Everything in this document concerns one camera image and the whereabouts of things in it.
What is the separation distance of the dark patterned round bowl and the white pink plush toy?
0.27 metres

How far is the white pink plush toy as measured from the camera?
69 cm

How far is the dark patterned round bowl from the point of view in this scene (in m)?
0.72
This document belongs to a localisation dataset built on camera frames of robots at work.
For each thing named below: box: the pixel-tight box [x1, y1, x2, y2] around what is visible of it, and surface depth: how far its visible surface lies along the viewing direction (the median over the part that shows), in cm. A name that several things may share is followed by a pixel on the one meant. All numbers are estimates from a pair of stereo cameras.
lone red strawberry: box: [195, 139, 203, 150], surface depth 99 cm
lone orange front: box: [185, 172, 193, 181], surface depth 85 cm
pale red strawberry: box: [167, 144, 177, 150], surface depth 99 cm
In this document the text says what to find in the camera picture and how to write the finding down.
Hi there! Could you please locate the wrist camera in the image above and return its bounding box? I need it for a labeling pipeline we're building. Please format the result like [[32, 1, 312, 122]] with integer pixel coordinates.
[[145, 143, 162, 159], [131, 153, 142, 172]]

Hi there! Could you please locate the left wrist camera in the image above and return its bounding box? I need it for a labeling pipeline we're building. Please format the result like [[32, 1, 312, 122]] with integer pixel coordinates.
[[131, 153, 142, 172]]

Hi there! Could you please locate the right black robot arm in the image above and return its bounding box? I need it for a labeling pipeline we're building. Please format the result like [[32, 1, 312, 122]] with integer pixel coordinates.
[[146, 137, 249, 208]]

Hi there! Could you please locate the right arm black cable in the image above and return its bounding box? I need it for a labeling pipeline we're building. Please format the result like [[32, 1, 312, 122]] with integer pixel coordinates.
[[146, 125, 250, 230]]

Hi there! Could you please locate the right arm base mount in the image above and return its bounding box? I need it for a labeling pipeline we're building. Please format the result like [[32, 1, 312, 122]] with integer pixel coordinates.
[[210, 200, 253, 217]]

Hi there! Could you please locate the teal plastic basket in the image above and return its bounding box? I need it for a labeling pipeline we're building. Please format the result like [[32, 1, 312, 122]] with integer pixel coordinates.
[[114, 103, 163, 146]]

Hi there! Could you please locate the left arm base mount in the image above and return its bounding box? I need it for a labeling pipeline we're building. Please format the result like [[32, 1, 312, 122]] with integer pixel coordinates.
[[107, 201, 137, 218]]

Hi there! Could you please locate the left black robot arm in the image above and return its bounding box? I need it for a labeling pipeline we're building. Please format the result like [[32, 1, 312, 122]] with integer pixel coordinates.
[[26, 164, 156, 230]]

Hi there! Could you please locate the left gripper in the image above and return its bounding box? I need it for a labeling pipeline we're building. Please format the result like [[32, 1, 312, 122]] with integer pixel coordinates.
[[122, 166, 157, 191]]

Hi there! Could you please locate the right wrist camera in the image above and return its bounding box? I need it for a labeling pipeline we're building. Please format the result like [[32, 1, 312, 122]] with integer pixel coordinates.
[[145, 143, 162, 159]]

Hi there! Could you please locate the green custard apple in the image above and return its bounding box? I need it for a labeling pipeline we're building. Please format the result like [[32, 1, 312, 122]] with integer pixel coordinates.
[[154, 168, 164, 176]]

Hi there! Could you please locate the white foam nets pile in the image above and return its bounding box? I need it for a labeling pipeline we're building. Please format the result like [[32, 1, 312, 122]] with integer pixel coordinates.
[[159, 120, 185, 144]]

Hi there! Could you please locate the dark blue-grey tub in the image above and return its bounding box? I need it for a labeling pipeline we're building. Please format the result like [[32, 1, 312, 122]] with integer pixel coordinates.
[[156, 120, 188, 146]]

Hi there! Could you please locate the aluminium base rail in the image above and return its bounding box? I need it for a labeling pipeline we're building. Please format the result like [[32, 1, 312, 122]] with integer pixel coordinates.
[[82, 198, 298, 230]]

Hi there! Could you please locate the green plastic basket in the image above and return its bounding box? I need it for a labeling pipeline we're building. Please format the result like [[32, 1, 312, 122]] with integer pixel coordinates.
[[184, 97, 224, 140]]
§ §
- What is expected:
Please say how many lines in the records contain the word "things", and give only that number.

- Output for this exercise:
2